Os limites da cognição na pronúncia
A pronúncia é um juízo de admissibilidade da acusação, não de mérito. Nos termos do art. 413, § 1º, do CPP, basta a prova da materialidade do fato e indícios suficientes de autoria; não se exige certeza sobre a responsabilidade penal nem juízo exauriente sobre o elemento subjetivo da conduta.
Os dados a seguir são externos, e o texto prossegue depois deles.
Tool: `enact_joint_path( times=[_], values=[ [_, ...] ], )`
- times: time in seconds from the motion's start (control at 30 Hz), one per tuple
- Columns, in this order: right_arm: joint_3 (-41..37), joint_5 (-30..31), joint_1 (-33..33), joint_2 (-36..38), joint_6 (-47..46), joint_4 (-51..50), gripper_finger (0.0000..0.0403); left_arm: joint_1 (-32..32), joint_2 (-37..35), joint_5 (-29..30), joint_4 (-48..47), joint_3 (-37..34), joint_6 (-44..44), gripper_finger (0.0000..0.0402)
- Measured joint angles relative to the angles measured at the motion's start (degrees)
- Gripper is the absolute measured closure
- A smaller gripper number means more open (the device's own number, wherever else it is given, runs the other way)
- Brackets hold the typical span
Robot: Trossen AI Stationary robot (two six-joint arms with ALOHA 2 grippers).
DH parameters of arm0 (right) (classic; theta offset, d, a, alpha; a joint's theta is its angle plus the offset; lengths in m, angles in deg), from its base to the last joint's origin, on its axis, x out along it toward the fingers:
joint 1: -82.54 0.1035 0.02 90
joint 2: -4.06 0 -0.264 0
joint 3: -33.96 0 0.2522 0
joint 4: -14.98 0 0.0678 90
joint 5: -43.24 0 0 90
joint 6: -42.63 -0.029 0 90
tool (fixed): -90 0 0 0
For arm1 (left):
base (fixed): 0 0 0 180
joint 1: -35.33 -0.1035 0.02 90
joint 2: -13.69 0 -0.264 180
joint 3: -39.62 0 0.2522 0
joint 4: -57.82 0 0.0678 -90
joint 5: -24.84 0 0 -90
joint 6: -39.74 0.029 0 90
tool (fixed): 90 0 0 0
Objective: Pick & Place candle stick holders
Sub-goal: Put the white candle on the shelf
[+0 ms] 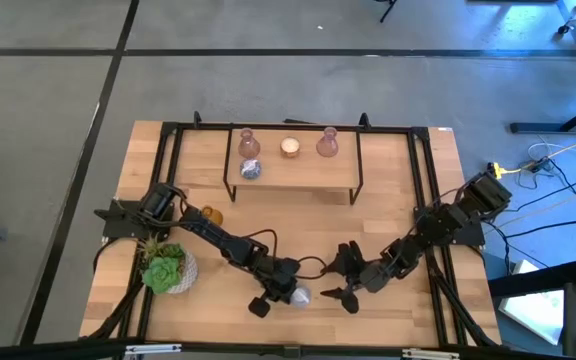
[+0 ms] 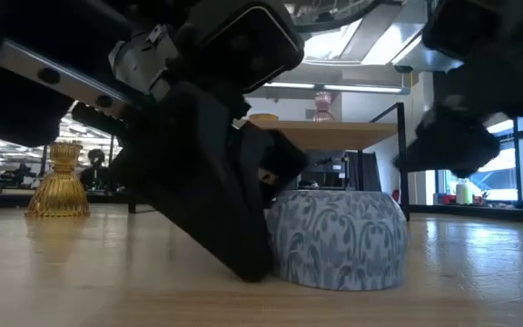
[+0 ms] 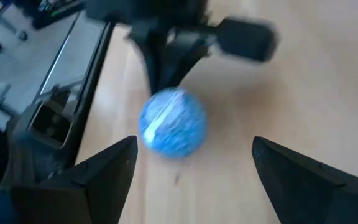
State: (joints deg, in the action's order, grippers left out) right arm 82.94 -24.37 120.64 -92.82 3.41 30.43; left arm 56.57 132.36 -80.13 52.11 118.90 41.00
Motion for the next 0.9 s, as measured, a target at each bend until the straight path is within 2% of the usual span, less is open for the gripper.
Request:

A definição sobre dolo direto, dolo eventual ou culpa consciente, especialmente em hipóteses limítrofes, demanda valoração probatória aprofundada que a Constituição reserva ao Conselho de Sentença (art. 5º, XXXVIII, da CF). Dúvidas razoáveis sobre o dolo, nessa fase, resolvem-se em favor da sociedade, pela lógica do in dubio pro societate.
O que aconteceu no caso e a consequência
No caso analisado, o tribunal de origem afastou qualquer possibilidade de dolo e até de culpa, atribuindo o resultado à culpa exclusiva da vítima, e desclassificou a conduta. O STJ entendeu que isso configurou verdadeiro juízo absolutório antecipado, substituindo o júri na análise das provas, e restabeleceu a decisão de pronúncia.
Na prática, a desclassificação na fase de pronúncia só se sustenta quando não depende de exame aprofundado e controvertido do elemento subjetivo. Havendo dúvida plausível sobre o dolo, o caso vai a julgamento popular, e os tribunais examinam esses limites caso a caso.